The Clinton Herald, Clinton, Iowa

October 16, 2013

Iowa Bar president: Walker not negligent

By Katie Dahlstrom Herald Assistant Editor
The Clinton Herald

---- — DAVENPORT — Attorney Michael Walker was not negligent while he represented the city of Clinton in a 2010 False Claims Act case, a Des Moines lawyer who is president of the Iowa Bar Association testified Tuesday.

Guy Cook told members of the jury hearing the city’s legal malpractice suit against Walker and his law firm Hopkins and Huebner that the defendants made the right moves in the underlying False Claims Act suit, including the move to settle for $4.5 million.

The city retained Walker and his firm in 2009 after a lawsuit from former Clinton firefighter and whistleblower Timothy Schultheis was unsealed. Schultheis alleged the city had submitted false claims to Medicare and Medicaid in order to receive higher reimbursement rates for ambulance runs.

That case was settled in 2010 for $4.5 million to be paid without interest over the course of 10 years. The city filed suit against Walker in his firm in 2012, claiming he failed to properly analyze the case and his negligence led to the city settling.

Among the assertions that have been made in the legal malpractice case is one that Walker should not have accepted the False Claims Act case because he, by his own admission, had never heard of the False Claims Act before he was retained by the city.

Cook testified Walker and his firm were qualified and had the requisite skills to handle the Schultheis case. He would have recommended Walker hire an expert and get acquainted with the statute, but would not have advised against Walker taking the case, Cook said.

In regard to Walker’s decision not to file a motion to dismiss under either of two federal rules, Cook said such motions are strategically used and he felt Walker used his discretion not to file the motions for strategic reasons.

Further, Cook said, U.S. District Court for the Southern District of Iowa Senior Judge Charles Wolle, who the Schultheis case was assigned to, was “not a person prone to grant motions to dismiss.”

“The motion would have been futile and a waste of client’s resources,” Cook said.

Walker also acted reasonably and had ample information to represent the city, Cook said. Although Cook testified he would not have handled the Schultheis case exactly as Walker did, not taking Schultheis’ deposition is a move Walker made that Cook said he also might have made if handling the case.

Cook did not review the transcripts from closed meetings where Walker spoke to the Clinton City Council, but said reviewing those transcripts wasn’t needed to form his opinion.

“(It’s) important to me that he kept the client informed. It’s not important to me what he told them,” Cook said.

The move to pursue mediation in the Schultheis case also was reasonable and appropriate in order to avoid the risks of a trial, Cook said, calling the type of case the city faced dangerous due to the amount of damages the city could have incurred. Cook also testified the terms of the settlement, specifically the no-interest and decade for the city to pay, were “remarkable” and “favorable to the city.”

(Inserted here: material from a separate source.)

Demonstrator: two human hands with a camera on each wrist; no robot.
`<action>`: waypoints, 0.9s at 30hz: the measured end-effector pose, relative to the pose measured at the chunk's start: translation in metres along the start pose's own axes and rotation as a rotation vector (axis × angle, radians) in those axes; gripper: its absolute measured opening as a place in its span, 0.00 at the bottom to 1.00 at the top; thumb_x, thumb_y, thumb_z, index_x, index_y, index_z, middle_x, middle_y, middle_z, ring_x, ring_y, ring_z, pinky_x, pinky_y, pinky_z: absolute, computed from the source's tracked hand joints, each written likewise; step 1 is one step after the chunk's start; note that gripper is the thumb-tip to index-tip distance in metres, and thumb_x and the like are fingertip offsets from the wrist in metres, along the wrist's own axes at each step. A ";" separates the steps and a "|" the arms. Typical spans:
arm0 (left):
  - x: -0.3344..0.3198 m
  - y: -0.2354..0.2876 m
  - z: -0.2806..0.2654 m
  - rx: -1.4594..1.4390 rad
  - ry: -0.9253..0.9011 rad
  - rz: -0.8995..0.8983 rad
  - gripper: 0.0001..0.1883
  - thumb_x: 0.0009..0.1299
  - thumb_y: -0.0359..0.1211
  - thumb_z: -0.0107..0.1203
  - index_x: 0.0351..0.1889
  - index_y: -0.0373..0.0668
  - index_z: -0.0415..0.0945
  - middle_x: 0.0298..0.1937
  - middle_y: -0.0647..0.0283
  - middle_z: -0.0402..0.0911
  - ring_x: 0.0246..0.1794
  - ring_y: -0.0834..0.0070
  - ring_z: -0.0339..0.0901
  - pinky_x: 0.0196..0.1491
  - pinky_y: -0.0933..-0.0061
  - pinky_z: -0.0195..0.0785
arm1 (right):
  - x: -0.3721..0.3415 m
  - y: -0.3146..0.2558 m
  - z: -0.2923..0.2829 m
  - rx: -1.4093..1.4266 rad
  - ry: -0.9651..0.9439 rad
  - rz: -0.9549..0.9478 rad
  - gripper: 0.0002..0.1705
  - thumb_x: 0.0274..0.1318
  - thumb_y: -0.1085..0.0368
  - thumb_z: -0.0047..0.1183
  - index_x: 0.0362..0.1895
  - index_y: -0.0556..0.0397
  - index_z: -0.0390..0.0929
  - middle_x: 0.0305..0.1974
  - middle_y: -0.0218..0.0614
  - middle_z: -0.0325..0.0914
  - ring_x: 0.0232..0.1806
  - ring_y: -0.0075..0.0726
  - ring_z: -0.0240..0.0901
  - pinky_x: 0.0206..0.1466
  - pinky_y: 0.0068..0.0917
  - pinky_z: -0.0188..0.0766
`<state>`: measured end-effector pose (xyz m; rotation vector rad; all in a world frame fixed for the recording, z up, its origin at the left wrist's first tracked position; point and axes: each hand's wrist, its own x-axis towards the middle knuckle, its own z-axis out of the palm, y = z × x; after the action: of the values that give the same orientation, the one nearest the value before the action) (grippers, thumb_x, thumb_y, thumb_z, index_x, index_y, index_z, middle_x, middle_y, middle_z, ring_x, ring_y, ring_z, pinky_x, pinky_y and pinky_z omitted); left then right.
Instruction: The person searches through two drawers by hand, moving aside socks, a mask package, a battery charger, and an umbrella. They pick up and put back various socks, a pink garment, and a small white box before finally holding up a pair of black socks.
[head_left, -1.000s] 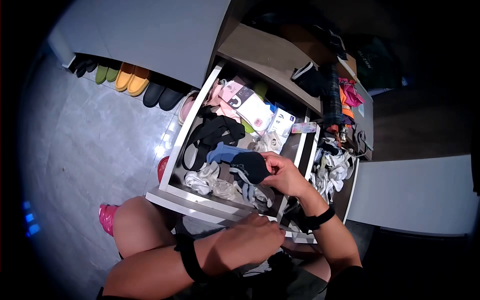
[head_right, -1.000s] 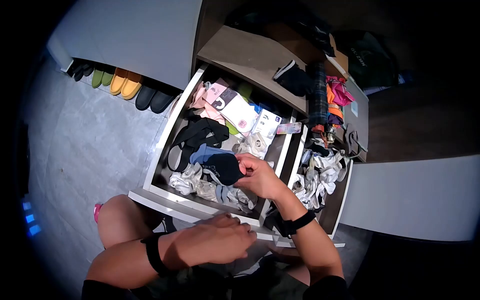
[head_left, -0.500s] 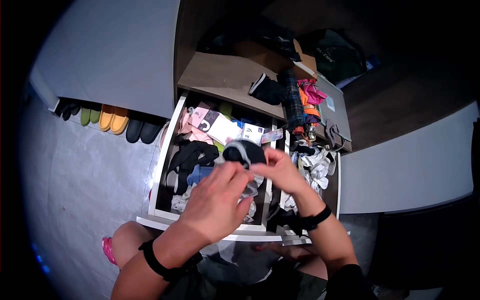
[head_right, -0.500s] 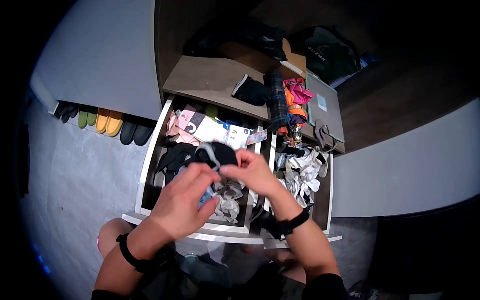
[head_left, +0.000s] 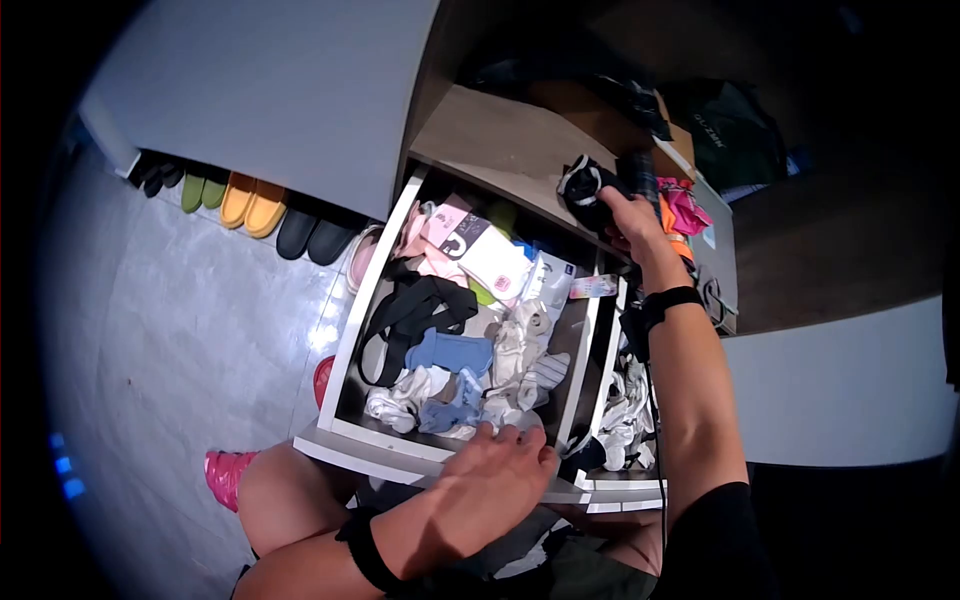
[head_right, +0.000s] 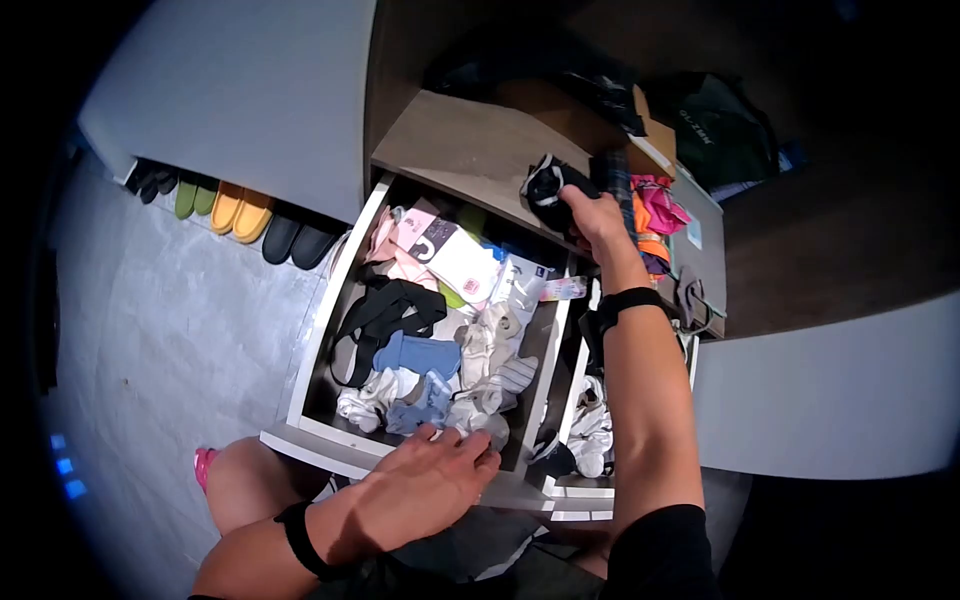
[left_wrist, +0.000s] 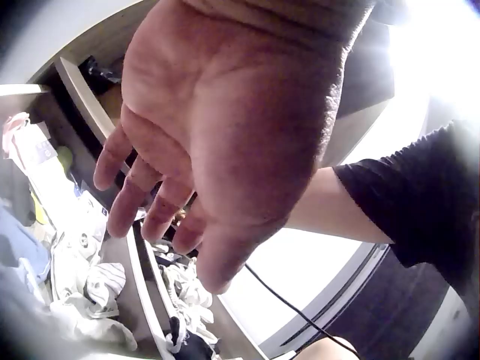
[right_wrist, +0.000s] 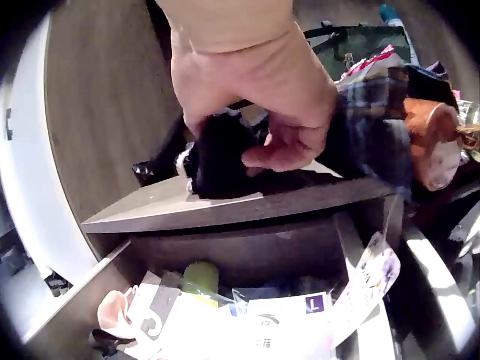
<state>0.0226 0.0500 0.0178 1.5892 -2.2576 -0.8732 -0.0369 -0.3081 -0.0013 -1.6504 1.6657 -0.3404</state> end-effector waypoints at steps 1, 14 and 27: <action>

Cook would testify in his cross-examination that he had not reviewed the actual settlement when forming his opinion that Walker followed the standard of care, but had been “made aware” of the terms.

Walker’s attorney Bob Waterman’s 20-minute direct examination Tuesday afternoon was followed by a more than two-hour and counting cross examination from the city’s attorney, Mike Hannafan.

Hannafan spent an hour questioning Cook about an order this month from U.S. District Judge Linda Reade that found Cook, an attorney from Kansas City, Mo., and others had violated a federal rule that bars attorneys and anyone acting on their behalf from contacting jurors without court permission.

According to the Associated Press, Cook’s firm spoke with three jurors a month after they convicted Sholom Rubashkin, former manager of an Iowa kosher salughterhouse of financial fraud. Cook was the lead defense attorney in that 2009 case.

Hannafan brought up the hearing held Sept. 23 in Cedar Rapids where Cook explained he thought Reade had approved the contact with jurors because she had lifted an admonition that barred jurors from speaking to others about the case. Reade called this explanation “disingenuous” and “bordering on the ridiculous.”

Hannafan and Cook got into an exchange regarding Cook’s answers to questions about the ruling, prompting Judge Nancy Tabor to interject.

“Can we just ask some questions, please?” Tabor said.

She had to direct both Hannafan and Cook to stop their back and forth about court procedures later in the testimony and subsequently asked Hannafan to “get to a question” as well.

Hannafan anticipated he would ask another 30 minutes to an hour of questions as Cook returned to the stand this morning. He is the defense’s final witness.